GENERALLY AVOID: Grapefruit, grapefruit juice, Seville oranges, and starfruit may significantly increase the plasma concentrations and pharmacologic effects of nirogacestat. The proposed mechanism is inhibition of CYP450 3A4-mediated first-pass metabolism in the gut wall by certain compounds present in these fruits. Coadministration of multiple doses of nirogacestat (150 mg twice daily) with the moderate CYP450 3A4 inhibitors erythromycin and fluconazole are predicted to increase the AUC of nirogacestat by 2.73-fold and 3.18-fold, respectively. The interaction has not been studied with grapefruit, Seville oranges, or starfruit. In general, the effect of grapefruit juice is concentration-, dose- and preparation-dependent, and can vary widely among brands. Certain preparations of grapefruit juice (e.g., high dose, double strength) have sometimes demonstrated potent inhibition of CYP450 3A4, while other preparations (e.g., low dose, single strength) have typically demonstrated moderate inhibition. Increased systemic exposure to nirogacestat may increase the risk of adverse effects including diarrhea, ovarian toxicity, hepatotoxicity, electrolyte abnormalities, and non-melanoma skin cancers.

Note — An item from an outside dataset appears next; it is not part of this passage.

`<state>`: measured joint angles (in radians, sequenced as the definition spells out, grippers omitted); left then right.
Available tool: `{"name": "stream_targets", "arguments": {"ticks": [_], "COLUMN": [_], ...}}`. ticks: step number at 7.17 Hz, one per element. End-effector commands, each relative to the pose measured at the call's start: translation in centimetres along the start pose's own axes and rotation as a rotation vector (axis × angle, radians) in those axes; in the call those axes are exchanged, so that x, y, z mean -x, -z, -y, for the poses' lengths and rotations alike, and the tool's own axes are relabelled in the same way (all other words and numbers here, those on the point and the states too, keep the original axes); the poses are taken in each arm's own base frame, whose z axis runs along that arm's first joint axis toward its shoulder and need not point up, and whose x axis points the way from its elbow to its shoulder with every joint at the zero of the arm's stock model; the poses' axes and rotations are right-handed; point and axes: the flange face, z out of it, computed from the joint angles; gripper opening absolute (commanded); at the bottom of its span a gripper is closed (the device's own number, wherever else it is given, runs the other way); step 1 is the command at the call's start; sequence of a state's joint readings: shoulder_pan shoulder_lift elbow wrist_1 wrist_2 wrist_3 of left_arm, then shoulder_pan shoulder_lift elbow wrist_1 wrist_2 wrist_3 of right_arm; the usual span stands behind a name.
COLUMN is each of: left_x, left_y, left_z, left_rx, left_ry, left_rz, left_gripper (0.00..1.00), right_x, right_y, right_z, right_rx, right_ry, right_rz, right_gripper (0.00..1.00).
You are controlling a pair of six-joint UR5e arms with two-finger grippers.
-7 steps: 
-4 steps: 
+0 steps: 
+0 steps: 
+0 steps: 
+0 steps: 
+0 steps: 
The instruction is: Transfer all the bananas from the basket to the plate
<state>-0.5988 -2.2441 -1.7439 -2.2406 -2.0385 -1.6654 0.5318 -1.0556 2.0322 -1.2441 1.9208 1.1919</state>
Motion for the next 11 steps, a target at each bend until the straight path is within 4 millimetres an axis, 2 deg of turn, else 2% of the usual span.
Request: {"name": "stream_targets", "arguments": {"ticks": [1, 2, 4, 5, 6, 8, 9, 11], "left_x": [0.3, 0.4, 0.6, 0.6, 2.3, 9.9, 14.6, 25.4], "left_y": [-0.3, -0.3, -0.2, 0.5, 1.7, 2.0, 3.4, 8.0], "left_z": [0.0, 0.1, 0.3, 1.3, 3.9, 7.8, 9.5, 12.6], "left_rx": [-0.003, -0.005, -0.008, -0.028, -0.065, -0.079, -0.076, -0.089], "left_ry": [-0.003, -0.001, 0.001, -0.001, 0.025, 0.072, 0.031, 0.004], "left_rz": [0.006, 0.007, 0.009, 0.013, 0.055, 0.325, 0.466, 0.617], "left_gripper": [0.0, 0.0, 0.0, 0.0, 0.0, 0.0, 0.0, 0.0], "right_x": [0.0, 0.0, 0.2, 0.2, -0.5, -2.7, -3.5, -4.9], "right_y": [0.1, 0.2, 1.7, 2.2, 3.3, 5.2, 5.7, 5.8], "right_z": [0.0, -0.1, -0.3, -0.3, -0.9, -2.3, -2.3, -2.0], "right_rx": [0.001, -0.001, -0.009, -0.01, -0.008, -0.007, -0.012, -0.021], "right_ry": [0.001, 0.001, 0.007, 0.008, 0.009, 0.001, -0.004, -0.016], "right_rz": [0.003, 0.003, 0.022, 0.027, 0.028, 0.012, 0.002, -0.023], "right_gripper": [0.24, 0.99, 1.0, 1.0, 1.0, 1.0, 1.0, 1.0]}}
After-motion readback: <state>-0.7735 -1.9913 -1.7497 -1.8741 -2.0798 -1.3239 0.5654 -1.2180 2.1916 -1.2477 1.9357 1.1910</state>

MANAGEMENT: Patients treated with nirogacestat should avoid consumption of grapefruit, grapefruit juice, Seville oranges, starfruit, or any supplement containing grapefruit.

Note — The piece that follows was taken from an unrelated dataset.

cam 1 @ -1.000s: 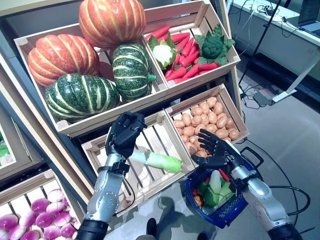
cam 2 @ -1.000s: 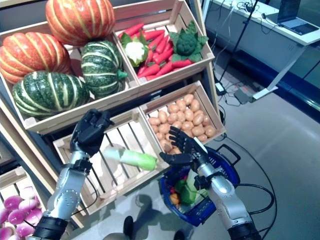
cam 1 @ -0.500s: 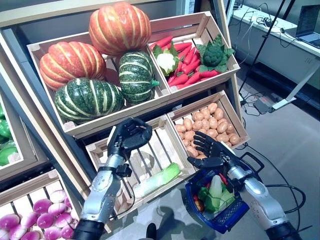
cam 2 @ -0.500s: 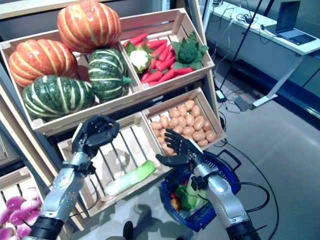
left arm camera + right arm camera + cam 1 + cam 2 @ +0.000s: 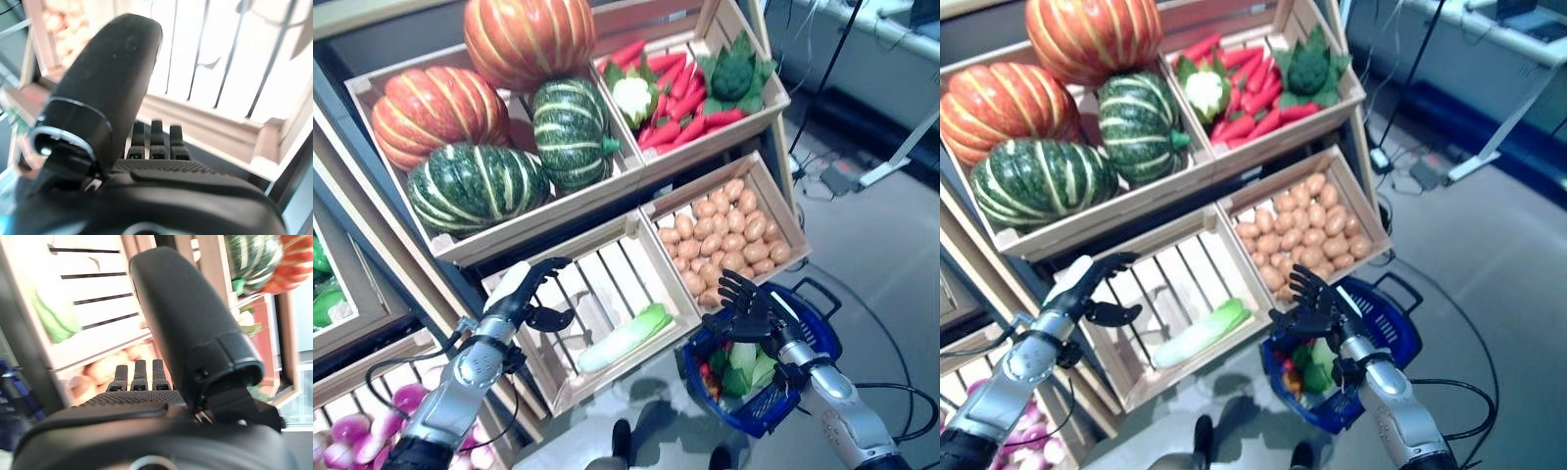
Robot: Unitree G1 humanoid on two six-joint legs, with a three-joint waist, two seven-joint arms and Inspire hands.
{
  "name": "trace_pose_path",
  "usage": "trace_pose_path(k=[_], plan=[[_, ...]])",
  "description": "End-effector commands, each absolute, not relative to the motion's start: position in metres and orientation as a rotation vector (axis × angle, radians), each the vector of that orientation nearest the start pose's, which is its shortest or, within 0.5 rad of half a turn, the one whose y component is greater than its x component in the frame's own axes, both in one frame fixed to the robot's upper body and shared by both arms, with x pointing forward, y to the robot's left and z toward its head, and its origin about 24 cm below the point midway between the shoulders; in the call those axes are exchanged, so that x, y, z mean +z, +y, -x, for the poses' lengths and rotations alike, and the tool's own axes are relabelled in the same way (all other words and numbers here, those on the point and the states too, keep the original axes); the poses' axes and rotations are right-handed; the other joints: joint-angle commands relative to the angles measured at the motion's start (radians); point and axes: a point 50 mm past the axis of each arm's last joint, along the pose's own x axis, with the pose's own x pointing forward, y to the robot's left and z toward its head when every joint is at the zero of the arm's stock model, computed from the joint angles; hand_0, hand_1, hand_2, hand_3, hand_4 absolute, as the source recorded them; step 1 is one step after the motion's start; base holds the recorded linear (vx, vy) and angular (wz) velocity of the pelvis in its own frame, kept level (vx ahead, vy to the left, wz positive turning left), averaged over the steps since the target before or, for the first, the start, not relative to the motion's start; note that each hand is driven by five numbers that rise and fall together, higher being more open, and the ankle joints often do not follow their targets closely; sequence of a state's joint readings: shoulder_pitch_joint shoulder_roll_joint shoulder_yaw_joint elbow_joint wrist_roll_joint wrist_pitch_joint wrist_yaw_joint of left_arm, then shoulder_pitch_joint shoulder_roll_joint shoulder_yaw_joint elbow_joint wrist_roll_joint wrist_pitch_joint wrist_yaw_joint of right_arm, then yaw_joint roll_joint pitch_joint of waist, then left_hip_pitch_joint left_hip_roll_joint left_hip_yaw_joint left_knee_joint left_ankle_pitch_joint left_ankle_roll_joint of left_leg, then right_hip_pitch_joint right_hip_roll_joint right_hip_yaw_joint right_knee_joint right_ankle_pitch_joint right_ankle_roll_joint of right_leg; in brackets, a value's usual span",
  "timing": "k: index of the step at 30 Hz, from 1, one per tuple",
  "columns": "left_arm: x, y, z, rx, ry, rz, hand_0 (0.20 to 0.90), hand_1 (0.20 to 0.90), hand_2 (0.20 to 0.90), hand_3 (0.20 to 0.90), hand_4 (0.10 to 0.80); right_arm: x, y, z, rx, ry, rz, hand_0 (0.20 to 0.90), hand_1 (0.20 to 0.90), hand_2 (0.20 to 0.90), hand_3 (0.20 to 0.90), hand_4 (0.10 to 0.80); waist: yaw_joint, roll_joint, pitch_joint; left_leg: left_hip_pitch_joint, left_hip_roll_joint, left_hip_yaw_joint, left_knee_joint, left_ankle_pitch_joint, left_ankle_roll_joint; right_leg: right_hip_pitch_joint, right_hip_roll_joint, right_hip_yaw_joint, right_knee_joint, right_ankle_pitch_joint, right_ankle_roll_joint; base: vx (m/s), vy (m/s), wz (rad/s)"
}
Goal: Put vegetables into the basket
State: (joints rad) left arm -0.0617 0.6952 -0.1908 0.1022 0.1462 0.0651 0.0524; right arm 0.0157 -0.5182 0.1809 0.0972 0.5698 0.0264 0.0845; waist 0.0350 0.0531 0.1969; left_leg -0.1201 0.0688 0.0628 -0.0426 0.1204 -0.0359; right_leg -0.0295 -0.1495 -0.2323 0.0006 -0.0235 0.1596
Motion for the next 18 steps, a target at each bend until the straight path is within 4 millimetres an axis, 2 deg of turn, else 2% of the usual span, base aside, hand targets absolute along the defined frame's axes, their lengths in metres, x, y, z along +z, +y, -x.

ADJUST DOSING INTERVAL: Coadministration with a high-fat meal may reduce the rate and extent of absorption of sodium phenylbutyrate. When a single 3 g-1 g dose of sodium phenylbutyrate-taurursodiol (sodium phenylbutyrate-ursodoxicoltaurine) was administered to healthy volunteers in the presence of a high-fat, high-calorie meal (approximately 800 to 1000 calories; 500 to 600 calories from fat, 250 calories from carbohydrate, 150 calories from protein), sodium phenylbutyrate peak plasma concentration (Cmax) decreased by 75% and systemic exposure (AUC) decreased by 55%. The Cmax for taurursodiol was not significantly affected, but AUC was increased by 46%. The clinical significance of these changes has not been established. In premarketing studies, patients were advised to take the drug before a meal.

MANAGEMENT: The prescribing information recommends administration of sodium phenylbutyrate-taurursodiol before a meal or snack, particularly in patients of low body weight (less than 70 kg).